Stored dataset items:

+===+

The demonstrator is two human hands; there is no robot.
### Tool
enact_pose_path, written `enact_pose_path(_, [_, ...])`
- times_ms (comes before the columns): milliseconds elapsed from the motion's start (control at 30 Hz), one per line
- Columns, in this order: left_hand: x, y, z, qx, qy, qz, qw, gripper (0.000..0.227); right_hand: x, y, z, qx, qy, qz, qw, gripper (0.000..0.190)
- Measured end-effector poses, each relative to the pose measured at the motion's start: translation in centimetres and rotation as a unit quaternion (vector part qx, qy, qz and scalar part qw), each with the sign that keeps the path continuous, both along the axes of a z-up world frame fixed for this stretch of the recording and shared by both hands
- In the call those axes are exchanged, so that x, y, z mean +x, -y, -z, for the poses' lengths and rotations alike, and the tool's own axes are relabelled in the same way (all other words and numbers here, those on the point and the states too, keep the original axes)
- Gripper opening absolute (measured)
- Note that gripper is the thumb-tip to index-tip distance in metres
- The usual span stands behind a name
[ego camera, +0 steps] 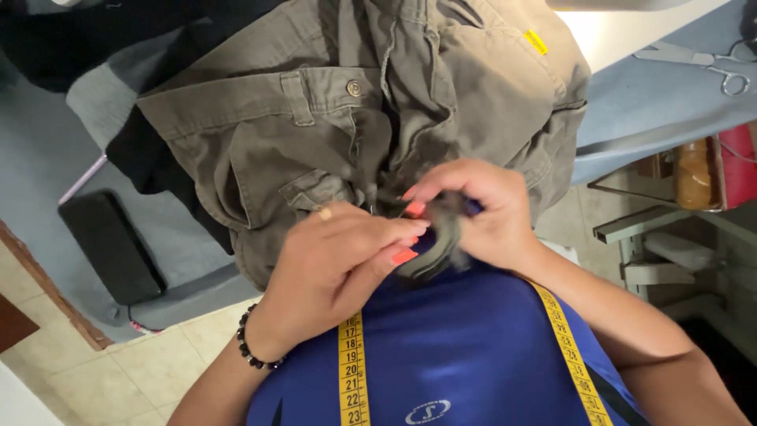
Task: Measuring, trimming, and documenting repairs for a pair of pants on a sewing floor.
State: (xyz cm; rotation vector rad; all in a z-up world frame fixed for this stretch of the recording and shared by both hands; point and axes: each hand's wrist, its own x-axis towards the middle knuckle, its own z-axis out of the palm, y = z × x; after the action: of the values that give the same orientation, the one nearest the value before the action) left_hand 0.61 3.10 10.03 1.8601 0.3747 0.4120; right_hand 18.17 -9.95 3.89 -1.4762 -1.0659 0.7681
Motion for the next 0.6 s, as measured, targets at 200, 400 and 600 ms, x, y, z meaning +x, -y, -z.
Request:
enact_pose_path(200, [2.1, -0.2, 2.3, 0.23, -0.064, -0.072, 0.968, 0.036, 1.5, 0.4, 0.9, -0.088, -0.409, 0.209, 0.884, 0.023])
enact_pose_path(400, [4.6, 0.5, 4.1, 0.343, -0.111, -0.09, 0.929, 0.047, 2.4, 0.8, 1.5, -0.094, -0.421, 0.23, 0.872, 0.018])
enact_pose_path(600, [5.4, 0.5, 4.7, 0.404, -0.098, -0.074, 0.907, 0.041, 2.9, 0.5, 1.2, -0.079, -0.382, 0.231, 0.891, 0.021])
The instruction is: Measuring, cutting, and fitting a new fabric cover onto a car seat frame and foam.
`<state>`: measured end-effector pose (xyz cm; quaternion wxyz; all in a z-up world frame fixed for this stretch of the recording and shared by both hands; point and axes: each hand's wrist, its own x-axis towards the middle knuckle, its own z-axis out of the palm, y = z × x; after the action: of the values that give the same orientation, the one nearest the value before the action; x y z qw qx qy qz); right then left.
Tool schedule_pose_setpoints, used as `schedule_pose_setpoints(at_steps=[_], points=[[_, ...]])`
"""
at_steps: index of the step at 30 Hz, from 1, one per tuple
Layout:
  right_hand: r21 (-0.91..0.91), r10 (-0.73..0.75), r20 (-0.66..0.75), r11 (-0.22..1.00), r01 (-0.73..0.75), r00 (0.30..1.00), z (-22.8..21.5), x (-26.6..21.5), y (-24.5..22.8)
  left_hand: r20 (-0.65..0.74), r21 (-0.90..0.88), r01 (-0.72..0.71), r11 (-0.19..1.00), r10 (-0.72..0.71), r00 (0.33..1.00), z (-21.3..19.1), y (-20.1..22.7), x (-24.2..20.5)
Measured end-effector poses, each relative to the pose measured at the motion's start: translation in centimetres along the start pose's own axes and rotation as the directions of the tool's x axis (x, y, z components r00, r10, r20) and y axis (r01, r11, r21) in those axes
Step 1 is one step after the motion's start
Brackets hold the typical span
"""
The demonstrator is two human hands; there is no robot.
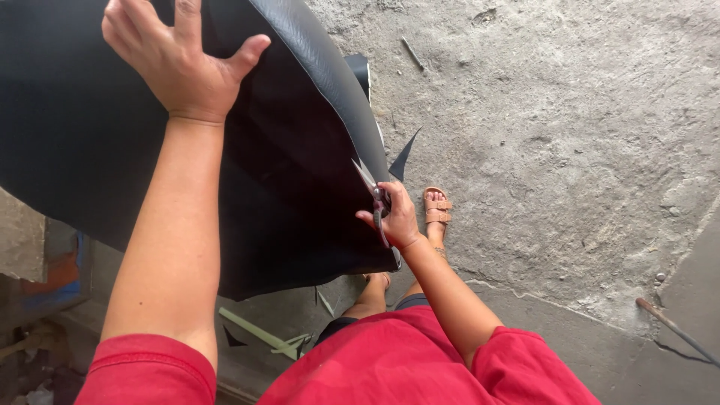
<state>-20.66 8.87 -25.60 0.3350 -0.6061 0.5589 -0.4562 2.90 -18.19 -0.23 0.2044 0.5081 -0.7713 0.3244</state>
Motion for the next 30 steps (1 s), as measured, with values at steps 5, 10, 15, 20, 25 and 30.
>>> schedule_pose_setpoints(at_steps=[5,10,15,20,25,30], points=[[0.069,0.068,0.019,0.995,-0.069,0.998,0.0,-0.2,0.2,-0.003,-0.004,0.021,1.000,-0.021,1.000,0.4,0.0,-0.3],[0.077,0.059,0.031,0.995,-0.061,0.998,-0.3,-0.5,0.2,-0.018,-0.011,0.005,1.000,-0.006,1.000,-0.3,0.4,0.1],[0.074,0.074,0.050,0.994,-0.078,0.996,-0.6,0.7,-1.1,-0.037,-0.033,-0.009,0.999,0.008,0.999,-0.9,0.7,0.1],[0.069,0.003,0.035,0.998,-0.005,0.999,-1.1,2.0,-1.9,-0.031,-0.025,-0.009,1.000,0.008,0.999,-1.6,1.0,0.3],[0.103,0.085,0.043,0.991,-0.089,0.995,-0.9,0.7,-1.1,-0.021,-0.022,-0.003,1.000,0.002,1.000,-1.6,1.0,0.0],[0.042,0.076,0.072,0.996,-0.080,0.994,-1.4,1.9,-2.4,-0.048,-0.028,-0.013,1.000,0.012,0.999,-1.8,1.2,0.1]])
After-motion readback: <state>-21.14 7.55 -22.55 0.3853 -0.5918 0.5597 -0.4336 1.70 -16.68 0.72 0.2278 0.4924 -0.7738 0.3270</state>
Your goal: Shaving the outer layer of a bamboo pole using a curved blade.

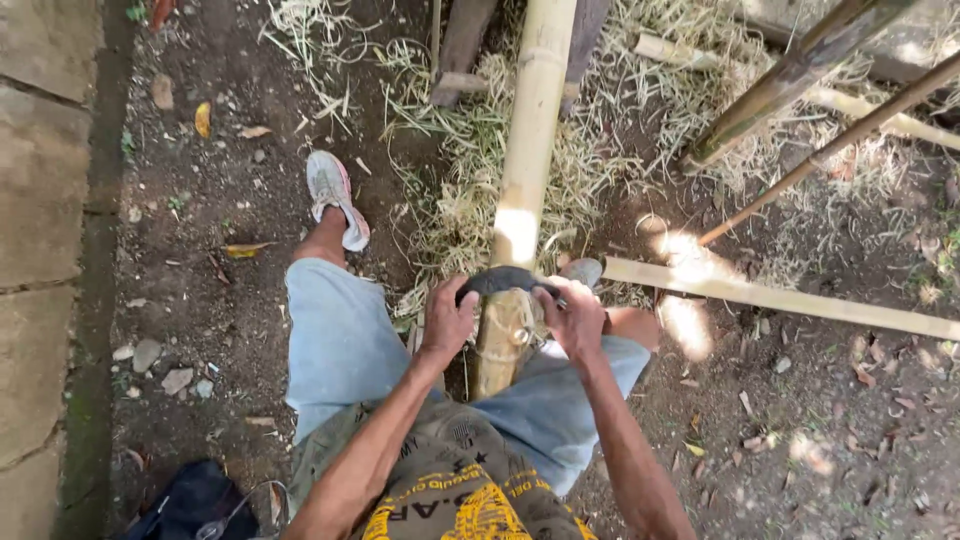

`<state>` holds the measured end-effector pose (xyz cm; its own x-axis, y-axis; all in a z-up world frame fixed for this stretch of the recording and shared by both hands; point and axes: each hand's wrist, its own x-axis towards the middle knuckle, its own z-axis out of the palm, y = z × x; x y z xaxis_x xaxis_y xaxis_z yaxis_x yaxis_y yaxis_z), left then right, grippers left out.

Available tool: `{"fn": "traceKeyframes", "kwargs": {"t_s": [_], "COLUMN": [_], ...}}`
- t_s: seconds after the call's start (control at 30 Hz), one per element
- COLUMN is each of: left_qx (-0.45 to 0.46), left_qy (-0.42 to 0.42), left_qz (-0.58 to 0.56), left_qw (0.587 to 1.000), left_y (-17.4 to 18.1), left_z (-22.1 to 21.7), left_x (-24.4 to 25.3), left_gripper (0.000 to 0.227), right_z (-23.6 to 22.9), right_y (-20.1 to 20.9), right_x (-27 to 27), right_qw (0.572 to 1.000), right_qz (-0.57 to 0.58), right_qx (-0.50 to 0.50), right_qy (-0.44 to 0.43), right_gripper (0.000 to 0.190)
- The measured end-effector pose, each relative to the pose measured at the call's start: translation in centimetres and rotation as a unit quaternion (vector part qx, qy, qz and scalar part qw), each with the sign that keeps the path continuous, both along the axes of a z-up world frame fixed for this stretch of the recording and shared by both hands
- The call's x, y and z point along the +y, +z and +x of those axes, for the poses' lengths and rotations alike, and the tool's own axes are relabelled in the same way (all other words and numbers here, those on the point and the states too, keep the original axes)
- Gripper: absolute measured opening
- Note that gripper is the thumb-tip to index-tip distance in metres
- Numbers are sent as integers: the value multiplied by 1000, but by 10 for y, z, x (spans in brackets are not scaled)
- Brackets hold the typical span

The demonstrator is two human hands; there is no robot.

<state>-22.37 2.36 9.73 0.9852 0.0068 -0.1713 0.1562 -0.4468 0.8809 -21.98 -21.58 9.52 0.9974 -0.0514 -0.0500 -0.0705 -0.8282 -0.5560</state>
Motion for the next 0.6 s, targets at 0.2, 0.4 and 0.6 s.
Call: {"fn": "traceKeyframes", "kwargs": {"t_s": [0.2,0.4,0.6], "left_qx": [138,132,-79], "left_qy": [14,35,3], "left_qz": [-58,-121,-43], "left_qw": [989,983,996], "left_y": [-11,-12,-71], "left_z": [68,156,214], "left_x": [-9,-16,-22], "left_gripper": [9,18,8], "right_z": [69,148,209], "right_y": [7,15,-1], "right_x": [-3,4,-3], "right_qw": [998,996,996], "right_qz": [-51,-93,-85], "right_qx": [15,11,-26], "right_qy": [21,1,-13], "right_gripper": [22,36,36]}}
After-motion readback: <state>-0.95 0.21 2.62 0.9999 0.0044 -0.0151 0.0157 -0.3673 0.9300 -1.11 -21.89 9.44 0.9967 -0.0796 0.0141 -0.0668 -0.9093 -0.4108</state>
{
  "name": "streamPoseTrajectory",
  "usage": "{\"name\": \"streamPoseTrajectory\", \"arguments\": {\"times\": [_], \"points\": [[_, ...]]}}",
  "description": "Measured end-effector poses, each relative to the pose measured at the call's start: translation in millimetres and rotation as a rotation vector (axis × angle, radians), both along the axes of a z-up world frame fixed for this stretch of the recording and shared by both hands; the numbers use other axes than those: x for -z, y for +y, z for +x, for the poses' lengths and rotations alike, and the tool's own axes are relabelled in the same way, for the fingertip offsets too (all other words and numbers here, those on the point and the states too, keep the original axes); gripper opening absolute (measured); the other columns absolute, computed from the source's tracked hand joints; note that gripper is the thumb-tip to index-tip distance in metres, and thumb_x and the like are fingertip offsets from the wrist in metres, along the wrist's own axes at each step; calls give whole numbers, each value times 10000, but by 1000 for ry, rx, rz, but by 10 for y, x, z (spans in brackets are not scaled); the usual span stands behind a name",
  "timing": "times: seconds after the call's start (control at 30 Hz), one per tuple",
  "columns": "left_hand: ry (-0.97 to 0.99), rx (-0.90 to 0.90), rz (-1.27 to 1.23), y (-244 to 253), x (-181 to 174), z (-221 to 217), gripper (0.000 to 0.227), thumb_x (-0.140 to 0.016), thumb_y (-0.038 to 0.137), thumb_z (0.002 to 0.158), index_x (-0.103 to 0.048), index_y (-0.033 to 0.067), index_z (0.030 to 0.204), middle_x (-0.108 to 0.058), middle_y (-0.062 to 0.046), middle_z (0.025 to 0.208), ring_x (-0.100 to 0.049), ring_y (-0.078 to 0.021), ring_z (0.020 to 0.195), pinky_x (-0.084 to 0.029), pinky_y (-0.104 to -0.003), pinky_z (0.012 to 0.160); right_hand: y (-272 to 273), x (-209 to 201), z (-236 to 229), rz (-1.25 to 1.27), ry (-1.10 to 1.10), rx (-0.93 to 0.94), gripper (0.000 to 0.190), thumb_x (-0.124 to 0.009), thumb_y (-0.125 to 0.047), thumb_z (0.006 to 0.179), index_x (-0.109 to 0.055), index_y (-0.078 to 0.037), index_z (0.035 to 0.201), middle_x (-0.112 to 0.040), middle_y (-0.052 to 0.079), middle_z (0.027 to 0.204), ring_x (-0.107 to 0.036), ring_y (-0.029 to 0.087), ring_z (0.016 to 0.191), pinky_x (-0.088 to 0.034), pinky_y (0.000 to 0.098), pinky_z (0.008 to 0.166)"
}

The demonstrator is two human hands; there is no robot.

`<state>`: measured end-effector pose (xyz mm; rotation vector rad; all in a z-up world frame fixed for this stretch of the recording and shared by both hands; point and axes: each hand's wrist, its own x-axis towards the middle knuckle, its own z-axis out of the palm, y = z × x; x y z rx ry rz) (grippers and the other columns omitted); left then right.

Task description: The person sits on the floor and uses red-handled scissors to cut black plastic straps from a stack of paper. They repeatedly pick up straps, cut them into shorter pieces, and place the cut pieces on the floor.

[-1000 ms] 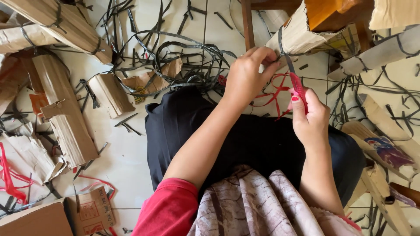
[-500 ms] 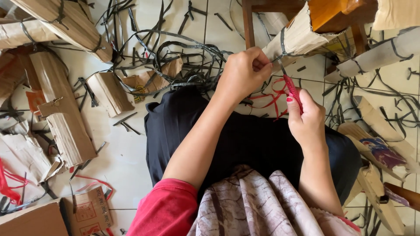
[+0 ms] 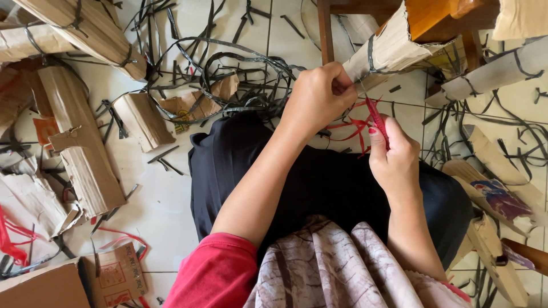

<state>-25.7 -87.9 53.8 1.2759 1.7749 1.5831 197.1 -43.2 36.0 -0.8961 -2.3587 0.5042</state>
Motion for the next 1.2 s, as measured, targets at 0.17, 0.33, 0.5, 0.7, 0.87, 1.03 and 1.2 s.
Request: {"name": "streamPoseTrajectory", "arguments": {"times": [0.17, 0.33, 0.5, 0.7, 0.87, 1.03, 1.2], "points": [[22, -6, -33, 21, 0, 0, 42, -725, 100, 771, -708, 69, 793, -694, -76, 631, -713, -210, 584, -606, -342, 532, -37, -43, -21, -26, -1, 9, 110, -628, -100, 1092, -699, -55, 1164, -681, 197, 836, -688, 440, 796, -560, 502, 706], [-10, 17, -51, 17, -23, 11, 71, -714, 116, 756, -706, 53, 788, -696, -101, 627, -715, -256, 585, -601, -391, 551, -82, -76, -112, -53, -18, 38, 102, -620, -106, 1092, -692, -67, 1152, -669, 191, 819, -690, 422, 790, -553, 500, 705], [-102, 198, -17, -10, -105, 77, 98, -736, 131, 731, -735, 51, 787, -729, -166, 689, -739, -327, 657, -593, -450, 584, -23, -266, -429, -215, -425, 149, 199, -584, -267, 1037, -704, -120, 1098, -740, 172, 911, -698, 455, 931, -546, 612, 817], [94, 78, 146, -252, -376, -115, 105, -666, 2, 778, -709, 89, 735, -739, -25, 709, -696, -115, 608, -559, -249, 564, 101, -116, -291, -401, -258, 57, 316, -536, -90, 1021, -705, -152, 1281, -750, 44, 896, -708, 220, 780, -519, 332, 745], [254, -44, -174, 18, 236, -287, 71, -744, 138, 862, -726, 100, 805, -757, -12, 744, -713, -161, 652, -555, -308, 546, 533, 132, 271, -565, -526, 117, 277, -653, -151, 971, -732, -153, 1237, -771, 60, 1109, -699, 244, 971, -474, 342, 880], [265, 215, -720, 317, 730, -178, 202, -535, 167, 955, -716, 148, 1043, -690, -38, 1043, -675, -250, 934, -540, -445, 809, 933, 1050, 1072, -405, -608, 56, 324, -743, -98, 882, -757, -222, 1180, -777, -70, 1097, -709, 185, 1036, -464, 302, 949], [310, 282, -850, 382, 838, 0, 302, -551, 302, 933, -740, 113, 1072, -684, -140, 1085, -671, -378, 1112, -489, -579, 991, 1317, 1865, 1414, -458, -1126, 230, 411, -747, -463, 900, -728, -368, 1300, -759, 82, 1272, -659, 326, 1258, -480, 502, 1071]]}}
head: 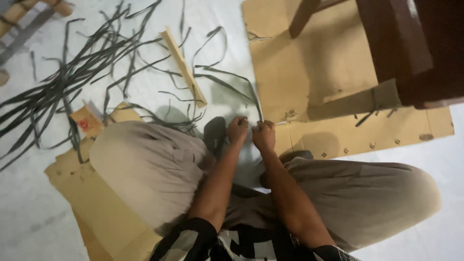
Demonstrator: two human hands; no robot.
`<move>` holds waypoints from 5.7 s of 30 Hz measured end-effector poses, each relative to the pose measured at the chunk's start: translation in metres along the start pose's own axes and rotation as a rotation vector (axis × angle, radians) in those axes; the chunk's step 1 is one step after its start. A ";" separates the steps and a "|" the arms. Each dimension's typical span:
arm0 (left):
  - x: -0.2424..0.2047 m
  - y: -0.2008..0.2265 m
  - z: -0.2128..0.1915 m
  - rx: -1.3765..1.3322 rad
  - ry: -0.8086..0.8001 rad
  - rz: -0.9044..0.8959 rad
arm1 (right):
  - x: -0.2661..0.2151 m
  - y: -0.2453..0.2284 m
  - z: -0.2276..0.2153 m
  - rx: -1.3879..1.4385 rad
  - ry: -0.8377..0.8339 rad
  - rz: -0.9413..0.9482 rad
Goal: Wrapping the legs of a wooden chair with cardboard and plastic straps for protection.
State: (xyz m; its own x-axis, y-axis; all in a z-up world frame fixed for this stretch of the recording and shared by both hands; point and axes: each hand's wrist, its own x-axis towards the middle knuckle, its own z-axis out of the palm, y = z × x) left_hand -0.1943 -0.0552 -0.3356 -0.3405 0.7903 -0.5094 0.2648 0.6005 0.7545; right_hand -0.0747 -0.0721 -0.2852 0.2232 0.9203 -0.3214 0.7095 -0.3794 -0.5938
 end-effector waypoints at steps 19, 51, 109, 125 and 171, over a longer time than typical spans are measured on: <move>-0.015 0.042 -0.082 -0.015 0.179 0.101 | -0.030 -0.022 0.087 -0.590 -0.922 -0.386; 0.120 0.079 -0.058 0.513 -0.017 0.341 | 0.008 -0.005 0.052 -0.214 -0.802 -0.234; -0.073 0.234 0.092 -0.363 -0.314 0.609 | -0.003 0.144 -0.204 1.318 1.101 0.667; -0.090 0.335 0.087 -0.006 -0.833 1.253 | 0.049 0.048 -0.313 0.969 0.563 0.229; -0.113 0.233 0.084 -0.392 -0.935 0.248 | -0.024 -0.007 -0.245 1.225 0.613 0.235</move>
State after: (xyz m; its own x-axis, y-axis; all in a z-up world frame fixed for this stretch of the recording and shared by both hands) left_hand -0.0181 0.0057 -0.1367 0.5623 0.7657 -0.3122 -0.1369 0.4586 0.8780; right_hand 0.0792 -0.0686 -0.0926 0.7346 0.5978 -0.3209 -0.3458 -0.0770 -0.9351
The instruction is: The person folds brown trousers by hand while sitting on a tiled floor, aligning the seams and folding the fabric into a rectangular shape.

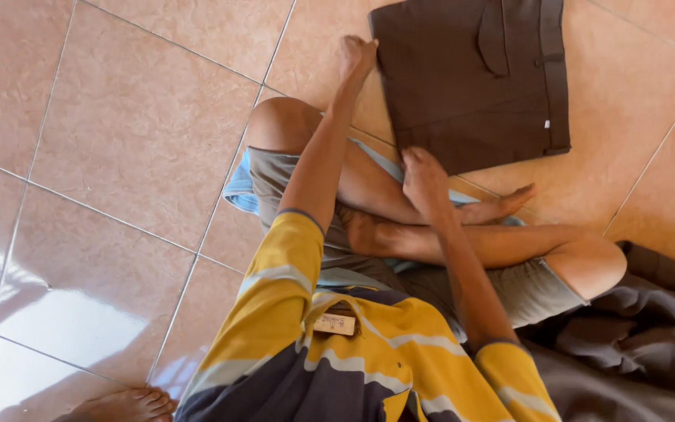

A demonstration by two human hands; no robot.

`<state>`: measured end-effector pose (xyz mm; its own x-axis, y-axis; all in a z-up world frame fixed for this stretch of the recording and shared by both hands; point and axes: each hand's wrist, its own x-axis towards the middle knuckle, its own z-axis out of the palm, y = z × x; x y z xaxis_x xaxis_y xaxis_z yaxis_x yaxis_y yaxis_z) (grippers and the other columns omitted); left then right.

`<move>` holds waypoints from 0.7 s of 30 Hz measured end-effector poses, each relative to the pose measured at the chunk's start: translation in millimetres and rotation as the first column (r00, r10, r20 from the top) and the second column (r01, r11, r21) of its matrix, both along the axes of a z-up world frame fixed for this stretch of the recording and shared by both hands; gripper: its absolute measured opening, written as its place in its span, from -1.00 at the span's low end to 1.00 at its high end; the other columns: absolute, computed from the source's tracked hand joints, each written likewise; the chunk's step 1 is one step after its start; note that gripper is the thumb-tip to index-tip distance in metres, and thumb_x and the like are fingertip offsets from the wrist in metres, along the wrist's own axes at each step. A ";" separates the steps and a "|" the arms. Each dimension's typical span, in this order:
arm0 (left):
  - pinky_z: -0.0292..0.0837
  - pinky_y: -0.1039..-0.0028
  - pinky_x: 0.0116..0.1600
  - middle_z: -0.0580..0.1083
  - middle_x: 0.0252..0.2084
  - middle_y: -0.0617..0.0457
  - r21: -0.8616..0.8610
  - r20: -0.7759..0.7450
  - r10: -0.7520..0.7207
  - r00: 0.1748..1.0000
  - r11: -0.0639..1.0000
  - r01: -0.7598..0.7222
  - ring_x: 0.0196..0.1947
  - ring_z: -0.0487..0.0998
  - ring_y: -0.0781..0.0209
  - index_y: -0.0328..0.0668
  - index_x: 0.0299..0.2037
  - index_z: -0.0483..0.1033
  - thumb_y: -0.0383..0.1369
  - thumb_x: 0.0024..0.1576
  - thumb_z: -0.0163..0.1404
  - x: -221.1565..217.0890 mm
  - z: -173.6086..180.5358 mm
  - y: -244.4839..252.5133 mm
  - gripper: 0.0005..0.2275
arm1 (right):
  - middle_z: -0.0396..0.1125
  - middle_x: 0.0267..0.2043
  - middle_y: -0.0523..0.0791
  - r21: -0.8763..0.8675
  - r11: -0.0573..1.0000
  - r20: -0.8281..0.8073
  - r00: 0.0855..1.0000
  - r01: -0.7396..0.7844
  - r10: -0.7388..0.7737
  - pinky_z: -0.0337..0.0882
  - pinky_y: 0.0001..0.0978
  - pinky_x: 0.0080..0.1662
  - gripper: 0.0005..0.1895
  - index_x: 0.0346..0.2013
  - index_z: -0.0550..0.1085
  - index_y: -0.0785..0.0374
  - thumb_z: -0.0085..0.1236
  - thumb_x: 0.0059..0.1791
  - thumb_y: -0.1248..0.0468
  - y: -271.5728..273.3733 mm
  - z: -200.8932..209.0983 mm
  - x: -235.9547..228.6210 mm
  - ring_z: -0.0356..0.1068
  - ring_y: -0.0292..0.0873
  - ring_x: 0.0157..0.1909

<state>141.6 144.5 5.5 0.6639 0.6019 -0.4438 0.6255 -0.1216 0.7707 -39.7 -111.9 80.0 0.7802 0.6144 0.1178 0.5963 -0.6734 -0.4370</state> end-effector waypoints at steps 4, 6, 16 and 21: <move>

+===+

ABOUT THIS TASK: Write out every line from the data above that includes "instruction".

RESULT:
The instruction is: Measuring, cutting, and fitting a new fabric cover onto a car seat frame and foam.
The instruction is: The person folds brown trousers by hand while sitting on a tiled floor, aligning the seams and folding the fabric into a rectangular shape.

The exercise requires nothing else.